● **Exercise brief**: Your answer must be every line below, repeated exactly.
● ● ●
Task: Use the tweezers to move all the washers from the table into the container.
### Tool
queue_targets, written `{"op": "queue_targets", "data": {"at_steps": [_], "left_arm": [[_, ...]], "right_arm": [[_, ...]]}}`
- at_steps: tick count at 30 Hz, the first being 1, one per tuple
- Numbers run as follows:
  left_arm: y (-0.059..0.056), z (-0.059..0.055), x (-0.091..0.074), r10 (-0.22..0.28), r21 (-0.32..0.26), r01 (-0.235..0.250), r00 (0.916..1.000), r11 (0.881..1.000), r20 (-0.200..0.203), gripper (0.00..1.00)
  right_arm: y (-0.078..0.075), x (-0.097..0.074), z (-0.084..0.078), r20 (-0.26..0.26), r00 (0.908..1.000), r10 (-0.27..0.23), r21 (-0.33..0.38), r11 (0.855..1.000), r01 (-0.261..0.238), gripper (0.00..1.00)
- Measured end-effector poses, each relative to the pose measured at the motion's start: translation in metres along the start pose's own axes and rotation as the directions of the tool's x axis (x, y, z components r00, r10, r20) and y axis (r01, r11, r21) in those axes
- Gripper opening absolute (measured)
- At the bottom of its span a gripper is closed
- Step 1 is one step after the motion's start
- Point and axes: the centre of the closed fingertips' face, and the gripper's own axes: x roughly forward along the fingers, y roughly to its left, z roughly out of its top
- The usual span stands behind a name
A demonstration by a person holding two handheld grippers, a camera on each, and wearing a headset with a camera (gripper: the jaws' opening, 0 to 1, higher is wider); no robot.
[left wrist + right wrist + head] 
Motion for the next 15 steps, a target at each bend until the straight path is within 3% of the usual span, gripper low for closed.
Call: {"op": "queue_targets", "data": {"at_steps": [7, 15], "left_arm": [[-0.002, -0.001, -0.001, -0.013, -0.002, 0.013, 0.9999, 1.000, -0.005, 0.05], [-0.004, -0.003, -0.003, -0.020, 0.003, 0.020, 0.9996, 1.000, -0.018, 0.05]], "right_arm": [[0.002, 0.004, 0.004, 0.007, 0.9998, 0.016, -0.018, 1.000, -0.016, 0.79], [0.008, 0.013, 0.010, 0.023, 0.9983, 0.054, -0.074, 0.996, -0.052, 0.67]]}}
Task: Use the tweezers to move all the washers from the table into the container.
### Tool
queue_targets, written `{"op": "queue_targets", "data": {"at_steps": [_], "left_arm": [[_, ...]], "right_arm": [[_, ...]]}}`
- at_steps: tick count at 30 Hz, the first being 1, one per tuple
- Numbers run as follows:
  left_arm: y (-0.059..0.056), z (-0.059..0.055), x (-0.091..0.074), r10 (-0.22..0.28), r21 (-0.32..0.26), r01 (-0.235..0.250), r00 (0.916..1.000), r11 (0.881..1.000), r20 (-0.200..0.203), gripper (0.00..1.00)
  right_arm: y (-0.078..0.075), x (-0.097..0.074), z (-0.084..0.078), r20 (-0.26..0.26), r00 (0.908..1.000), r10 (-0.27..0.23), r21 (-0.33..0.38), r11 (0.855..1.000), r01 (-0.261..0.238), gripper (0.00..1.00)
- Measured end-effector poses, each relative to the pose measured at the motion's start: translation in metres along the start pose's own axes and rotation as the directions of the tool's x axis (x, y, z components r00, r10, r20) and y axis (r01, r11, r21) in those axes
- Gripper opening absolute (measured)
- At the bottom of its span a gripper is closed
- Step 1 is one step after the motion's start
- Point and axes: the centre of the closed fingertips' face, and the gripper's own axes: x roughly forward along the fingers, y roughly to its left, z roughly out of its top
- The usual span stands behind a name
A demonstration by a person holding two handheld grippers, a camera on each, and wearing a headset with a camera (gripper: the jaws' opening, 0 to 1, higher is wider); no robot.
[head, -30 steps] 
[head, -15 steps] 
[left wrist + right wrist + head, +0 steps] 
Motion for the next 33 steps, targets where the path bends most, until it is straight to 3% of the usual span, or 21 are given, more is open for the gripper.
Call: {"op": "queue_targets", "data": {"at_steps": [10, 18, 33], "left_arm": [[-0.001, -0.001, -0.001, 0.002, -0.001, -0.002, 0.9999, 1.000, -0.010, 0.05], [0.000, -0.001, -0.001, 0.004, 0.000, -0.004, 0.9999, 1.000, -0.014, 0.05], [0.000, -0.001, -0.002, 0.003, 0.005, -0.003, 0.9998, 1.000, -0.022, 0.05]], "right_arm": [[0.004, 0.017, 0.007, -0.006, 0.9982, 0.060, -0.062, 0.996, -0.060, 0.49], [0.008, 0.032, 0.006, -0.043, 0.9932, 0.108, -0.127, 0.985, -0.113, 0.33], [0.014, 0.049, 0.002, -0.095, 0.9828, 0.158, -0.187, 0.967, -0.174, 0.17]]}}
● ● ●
● **Result**:
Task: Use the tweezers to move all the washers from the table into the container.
### Tool
queue_targets, written `{"op": "queue_targets", "data": {"at_steps": [_], "left_arm": [[_, ...]], "right_arm": [[_, ...]]}}`
- at_steps: tick count at 30 Hz, the first being 1, one per tuple
- Numbers run as follows:
  left_arm: y (-0.059..0.056), z (-0.059..0.055), x (-0.091..0.074), r10 (-0.22..0.28), r21 (-0.32..0.26), r01 (-0.235..0.250), r00 (0.916..1.000), r11 (0.881..1.000), r20 (-0.200..0.203), gripper (0.00..1.00)
  right_arm: y (-0.078..0.075), x (-0.097..0.074), z (-0.084..0.078), r20 (-0.26..0.26), r00 (0.908..1.000), r10 (-0.27..0.23), r21 (-0.33..0.38), r11 (0.855..1.000), r01 (-0.261..0.238), gripper (0.00..1.00)
- Measured end-effector poses, each relative to the pose measured at the motion's start: translation in metres along the start pose's own axes and rotation as the directions of the tool's x axis (x, y, z components r00, r10, r20) and y axis (r01, r11, r21) in those axes
- Gripper opening absolute (measured)
- At the bottom of its span a gripper is closed
- Step 1 is one step after the motion's start
- Point and axes: the centre of the closed fingertips' face, and the gripper's own axes: x roughly forward along the fingers, y roughly to its left, z roughly out of its top
- The usual span stands behind a name
A demonstration by a person holding two handheld grippers, a camera on each, and wearing a headset with a camera (gripper: the jaws' opening, 0 to 1, higher is wider); no robot.
[left wrist + right wrist + head] 
Motion for the next 15 steps, a target at each bend until the straight path is within 3% of the usual span, gripper low for closed.
Call: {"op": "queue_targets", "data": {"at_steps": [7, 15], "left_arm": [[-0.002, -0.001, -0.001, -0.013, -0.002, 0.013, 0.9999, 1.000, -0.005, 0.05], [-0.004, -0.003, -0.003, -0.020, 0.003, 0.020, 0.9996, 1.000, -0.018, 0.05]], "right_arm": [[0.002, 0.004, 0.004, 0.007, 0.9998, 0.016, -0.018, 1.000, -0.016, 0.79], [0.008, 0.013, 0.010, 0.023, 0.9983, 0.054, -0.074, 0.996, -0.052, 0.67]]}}
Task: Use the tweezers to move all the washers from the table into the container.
### Tool
queue_targets, written `{"op": "queue_targets", "data": {"at_steps": [_], "left_arm": [[_, ...]], "right_arm": [[_, ...]]}}`
- at_steps: tick count at 30 Hz, the first being 1, one per tuple
- Numbers run as follows:
  left_arm: y (-0.059..0.056), z (-0.059..0.055), x (-0.091..0.074), r10 (-0.22..0.28), r21 (-0.32..0.26), r01 (-0.235..0.250), r00 (0.916..1.000), r11 (0.881..1.000), r20 (-0.200..0.203), gripper (0.00..1.00)
  right_arm: y (-0.078..0.075), x (-0.097..0.074), z (-0.084..0.078), r20 (-0.26..0.26), r00 (0.908..1.000), r10 (-0.27..0.23), r21 (-0.33..0.38), r11 (0.855..1.000), r01 (-0.261..0.238), gripper (0.00..1.00)
- Measured end-effector poses, each relative to the pose measured at the motion's start: translation in metres along the start pose's own axes and rotation as the directions of the tool's x axis (x, y, z components r00, r10, r20) and y axis (r01, r11, r21) in those axes
- Gripper opening absolute (measured)
- At the bottom of its span a gripper is closed
- Step 1 is one step after the motion's start
- Point and axes: the centre of the closed fingertips' face, and the gripper's own axes: x roughly forward along the fingers, y roughly to its left, z roughly out of its top
- The usual span stands behind a name
A demonstration by a person holding two handheld grippers, a camera on each, and wearing a headset with a camera (gripper: the jaws' opening, 0 to 1, higher is wider); no robot.
[head, -30 steps] 
[head, -15 steps] 
[left wrist + right wrist + head, +0 steps] 
Motion for the next 33 steps, targets where the path bends most, until it is straight to 3% of the usual span, or 21 are given, more is open for the gripper.
Call: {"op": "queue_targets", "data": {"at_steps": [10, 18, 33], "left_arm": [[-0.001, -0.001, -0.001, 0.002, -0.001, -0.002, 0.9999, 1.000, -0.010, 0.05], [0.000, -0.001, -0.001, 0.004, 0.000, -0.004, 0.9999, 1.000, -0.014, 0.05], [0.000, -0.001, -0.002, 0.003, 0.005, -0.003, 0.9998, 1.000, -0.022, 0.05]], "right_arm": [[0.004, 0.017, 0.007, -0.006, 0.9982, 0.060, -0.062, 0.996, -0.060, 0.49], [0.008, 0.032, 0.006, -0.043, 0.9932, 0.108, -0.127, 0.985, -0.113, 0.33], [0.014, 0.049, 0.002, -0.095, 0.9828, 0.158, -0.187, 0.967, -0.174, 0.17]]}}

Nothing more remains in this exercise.